Buyers are asking if they should buy now or wait, whether we are at a bottom in prices or have further to drop.  It’s a logical question, one that investors in the stock market are asking with great fervency lately.

In an earlier article entitled Distinguish the Market and One House I wrote:

When a Sequim or Port Angeles homeowner wants to sell, they have one home to sell.  When a buyer from California or Arizona is shopping for their next home in Sequim or Port Angeles, they have one and only one home that will become theirs.  This is much more than just a play on words, and the implications for both parties is significant.

Each home is unique, unless it is a crackerbox in a Vegas subdivision, and we don’t have those here.  Each buyer is unique.  The seller is unique.  The match of a buyer, seller, and a home is unique.  Do buyers care how many houses are on the market, or what the state of the economy is, or how many DOM (days on market) a house has been listed?  No, except indirectly if it helps them get a better deal.  But even when we talk about a better deal, for each buyer, there is one house they expect to fall in love with and that is the only house they will buy.

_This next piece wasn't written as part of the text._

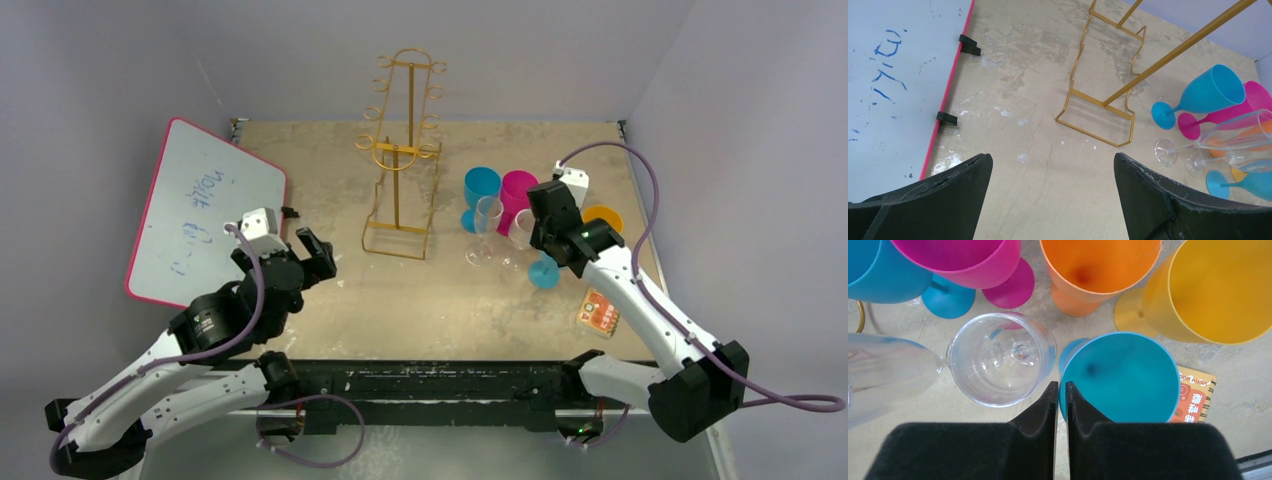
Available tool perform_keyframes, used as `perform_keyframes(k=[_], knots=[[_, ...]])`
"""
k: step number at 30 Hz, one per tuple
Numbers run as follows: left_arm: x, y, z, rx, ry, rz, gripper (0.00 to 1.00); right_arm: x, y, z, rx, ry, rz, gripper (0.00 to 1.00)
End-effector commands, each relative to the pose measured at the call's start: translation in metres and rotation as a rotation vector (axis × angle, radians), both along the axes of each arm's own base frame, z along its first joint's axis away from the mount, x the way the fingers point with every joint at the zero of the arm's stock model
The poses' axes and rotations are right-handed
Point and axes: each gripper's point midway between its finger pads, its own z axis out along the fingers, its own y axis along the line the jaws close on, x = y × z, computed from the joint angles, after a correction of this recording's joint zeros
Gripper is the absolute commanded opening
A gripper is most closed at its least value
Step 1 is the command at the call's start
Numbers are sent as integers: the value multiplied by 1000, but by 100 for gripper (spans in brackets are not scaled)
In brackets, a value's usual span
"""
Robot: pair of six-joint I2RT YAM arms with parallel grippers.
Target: Take the wine glass off the wine glass rack
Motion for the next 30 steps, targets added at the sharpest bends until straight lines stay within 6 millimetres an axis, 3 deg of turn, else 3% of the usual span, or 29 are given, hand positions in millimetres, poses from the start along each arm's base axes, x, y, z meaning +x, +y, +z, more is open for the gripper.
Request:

For each house that is for sale in any market, including our current market, a seller only needs one buyer who is qualified and finds the home to be the ideal home for them.  For each buyer, they are looking for that home that has the precise features they most desire, in an area they find appealing or perfect, and at a price with terms they can afford.  All of this makes the general market conditions irrelevant.

Will prices of single family homes drop further?  The average price of homes will see a further  small decline, but that is not really the issue for an individual home owner.  The issue for an individual buyer will be, “Will the ideal home I want to buy still be available if I wait, and will the price of that home drop further?”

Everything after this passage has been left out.